Synods: Not What They Hoped To Be

In the latest edition of America Magazine, the Rev. Kevin E. McKenna writes of the unfulfilled hopes that friends of the Spirit of Vatican II had for the synods of bishops.

Since the Second Vatican Council, synods have borne the hopes of many who desire a continuation of the council’s collaborative, collegial spirit. Yet numerous complaints have been raised about the synod process; some have questioned the synods’ utility, given that the process seeks so little input into the topics discussed and the results promulgated.

See, they are frustrated because the synods seem like such an opportunity to have little Vatican IIs on a regular basis. This frustration is compounded by the fact that the synods have absolutely no power to decide anything. They want to be able to set the agenda, pick their own outside experts (periti), and then have decision making authority. Then all the budding Bugninis out their would be free to spread their ideas with impunity.

The synods, however, can do none of these things and this is not likely to change. At least not while Pope Benedict is in charge. The Pope, then Cardinal Ratzinger, attended 15 of the 20 general, extraordinary and special synods held since Vatican II. In 1988, he published “The Structure and Tasks of the Synod of Bishops,” in Church, Ecumenism and Politics: New Essays in Ecclesiology (Crossroad, 1988). Pope Benedict does not see synods the same way as our progressive friends do.

Although many had hoped the synod would develop greater collegiality between the pope and the bishops—where collegiality entails a sharing of power in the church—Cardinal Ratzinger does not understand collegiality in this way. As he understands Pope Paul’s vision, the synod was intended to involve the bishops of the church collectively in the formation of policy on major questions. But according to the council, there are only two ways in which the college of bishops could act with legal force: in an ecumenical council (such as Vatican II) or by all the bishops of the world acting together. The synod assists the pope by giving advice and counsel in the defense and development of faith and morals and in the preservation and strengthening of ecclesiastical discipline, but it cannot make decisions or issue decrees.

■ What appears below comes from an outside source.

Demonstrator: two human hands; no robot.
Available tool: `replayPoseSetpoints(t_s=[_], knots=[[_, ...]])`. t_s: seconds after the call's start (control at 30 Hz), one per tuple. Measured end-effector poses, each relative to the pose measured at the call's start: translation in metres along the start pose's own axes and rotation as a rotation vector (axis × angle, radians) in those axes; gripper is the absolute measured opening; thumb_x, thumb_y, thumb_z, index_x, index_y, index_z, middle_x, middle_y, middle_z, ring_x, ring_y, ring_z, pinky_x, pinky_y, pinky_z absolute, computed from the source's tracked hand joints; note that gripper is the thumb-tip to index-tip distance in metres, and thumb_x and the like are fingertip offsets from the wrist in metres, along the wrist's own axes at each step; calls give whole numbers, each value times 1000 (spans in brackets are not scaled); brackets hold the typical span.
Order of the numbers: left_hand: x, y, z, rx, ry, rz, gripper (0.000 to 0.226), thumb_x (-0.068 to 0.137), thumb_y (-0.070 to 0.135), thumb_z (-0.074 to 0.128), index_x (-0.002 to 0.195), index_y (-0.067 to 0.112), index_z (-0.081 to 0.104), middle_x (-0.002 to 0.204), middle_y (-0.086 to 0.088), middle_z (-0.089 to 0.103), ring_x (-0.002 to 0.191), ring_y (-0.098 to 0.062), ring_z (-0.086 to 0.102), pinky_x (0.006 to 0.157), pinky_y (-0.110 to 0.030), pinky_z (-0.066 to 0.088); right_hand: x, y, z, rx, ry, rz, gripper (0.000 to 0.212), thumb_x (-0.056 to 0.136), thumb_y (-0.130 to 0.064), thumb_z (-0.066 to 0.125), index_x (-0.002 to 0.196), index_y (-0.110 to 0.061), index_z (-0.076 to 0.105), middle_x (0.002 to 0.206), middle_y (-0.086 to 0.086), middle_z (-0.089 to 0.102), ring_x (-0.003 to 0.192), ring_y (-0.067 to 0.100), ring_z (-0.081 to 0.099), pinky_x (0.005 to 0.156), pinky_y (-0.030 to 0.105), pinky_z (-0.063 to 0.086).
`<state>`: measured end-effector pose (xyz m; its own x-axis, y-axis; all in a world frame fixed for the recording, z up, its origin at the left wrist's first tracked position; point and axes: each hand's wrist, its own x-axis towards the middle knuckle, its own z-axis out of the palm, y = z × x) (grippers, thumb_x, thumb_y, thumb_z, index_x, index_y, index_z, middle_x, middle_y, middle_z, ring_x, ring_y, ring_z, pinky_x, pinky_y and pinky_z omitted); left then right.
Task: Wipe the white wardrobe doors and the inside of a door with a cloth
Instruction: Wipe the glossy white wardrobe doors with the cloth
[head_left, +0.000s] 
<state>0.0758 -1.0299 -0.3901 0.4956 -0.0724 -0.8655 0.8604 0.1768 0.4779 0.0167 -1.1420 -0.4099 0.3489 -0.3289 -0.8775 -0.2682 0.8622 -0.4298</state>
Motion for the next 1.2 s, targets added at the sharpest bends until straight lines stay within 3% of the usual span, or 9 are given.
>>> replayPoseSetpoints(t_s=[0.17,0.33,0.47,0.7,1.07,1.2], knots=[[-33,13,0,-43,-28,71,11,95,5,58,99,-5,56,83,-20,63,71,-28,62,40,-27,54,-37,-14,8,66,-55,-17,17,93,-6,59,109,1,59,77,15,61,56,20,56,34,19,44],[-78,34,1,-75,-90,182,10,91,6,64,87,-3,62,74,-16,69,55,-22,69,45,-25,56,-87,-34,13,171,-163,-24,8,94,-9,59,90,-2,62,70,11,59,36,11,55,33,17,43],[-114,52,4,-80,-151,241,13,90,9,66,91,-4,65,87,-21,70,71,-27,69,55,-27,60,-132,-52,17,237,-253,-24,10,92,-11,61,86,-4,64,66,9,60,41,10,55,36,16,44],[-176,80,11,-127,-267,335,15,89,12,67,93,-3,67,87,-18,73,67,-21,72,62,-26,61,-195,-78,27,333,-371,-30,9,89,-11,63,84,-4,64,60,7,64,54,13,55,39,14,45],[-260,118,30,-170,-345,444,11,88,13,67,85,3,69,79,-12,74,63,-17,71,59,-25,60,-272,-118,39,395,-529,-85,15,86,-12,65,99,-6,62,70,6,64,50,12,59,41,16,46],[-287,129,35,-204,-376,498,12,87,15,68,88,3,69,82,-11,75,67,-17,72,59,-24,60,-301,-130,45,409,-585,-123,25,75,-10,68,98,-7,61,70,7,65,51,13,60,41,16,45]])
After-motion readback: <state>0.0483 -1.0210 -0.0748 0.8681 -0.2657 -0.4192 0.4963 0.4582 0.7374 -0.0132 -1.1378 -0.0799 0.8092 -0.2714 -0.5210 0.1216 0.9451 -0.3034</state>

Furthermore, Cardinal Ratzinger argues, the legal status of the synod is not changed by the additional provision that in certain cases the pope can confer deliberative power on the synod. That is because this deliberative power is not inherent in the college of bishops but rather remains dependent on the pope. The college of bishops, then, can exercise its own deliberative powers only as a whole, either in council or in practice.

In addition, Pope Benedict that synods are not supposed to be some super parliament with Bishops hanging out in Rome debating the relative merits of this or that policy. Their job and their duties are in their home dioceses.

This duty is not purely a matter of discipline but a requirement of divine law: “To be a bishop means to be a shepherd of one’s church,” Cardinal Ratzinger writes, “not its delegate at some center…. The fundamental principle of a bishop’s duty to reside in his diocese is not something for the church to make up as it goes along.”

The people “need a shepherd who is not looking to be a bigger fish somewhere else but is simply their shepherd and pastor who knows his own and stays with them. In this sense one can call the Tridentine reform truly pastoral; princes had to become shepherds, pastors, once again.”

I am grateful that the biggest fish in the pond does not delegate his authority to synods from a false sense of collegiality. We are all better off for it.